#### Collected material

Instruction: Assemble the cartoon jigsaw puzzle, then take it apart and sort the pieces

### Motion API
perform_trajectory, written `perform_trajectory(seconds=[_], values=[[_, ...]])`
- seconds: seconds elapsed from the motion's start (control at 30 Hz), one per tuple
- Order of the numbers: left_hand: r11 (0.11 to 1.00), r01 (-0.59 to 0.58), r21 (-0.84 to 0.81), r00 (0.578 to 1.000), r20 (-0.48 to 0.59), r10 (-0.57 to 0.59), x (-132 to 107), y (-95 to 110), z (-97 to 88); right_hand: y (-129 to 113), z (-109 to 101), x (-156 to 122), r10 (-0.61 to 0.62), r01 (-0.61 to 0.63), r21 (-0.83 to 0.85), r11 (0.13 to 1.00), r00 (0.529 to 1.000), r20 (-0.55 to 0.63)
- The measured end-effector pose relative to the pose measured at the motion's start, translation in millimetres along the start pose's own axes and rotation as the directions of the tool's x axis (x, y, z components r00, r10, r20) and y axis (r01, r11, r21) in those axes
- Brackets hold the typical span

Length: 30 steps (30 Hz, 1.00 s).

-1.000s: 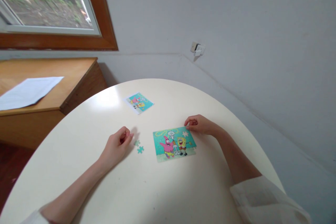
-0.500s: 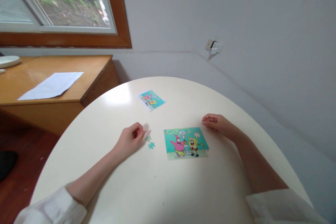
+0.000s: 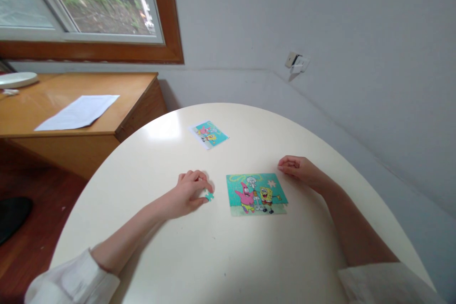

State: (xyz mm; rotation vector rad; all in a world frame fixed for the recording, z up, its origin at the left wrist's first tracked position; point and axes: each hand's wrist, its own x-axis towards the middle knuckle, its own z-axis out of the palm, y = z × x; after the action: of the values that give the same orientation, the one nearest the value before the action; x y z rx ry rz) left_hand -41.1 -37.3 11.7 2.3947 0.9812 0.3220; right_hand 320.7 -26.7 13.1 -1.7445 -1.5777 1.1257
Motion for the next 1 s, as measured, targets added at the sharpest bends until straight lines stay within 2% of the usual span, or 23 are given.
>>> perform_trajectory(seconds=[0.33,0.53,0.73,1.0], values=[[0.999,-0.021,-0.027,1.0,0.013,0.021,0,4,0.2,-4,1,-1,0.002,-0.002,0.038,0.999,1.0,-0.004],[1.0,0.014,0.018,0.998,-0.068,-0.013,1,-3,5.0,-6,2,-2,0.018,-0.018,0.067,0.998,1.0,0.004],[0.999,-0.013,0.048,0.996,-0.092,0.018,1,-12,11.2,-4,3,-1,0.005,-0.004,0.066,0.998,1.0,-0.01],[1.0,0.007,0.023,0.999,-0.039,-0.006,1,3,2.1,-4,2,-1,0.025,-0.024,0.067,0.997,1.0,-0.002]])
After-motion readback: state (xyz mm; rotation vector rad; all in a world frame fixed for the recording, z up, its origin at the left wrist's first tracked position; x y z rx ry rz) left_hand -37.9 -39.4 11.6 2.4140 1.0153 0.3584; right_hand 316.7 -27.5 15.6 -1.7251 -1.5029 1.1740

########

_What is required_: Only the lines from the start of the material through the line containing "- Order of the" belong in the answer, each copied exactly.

_Expected answer_:
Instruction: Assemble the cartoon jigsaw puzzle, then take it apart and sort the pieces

### Motion API
perform_trajectory, written `perform_trajectory(seconds=[_], values=[[_, ...]])`
- seconds: seconds elapsed from the motion's start (control at 30 Hz), one per tuple
- Order of the numbers: left_hand: r11 (0.11 to 1.00), r01 (-0.59 to 0.58), r21 (-0.84 to 0.81), r00 (0.578 to 1.000), r20 (-0.48 to 0.59), r10 (-0.57 to 0.59), x (-132 to 107), y (-95 to 110), z (-97 to 88); right_hand: y (-129 to 113), z (-109 to 101), x (-156 to 122), r10 (-0.61 to 0.62), r01 (-0.61 to 0.63), r21 (-0.83 to 0.85), r11 (0.13 to 1.00), r00 (0.529 to 1.000), r20 (-0.55 to 0.63)

No further answer is expected.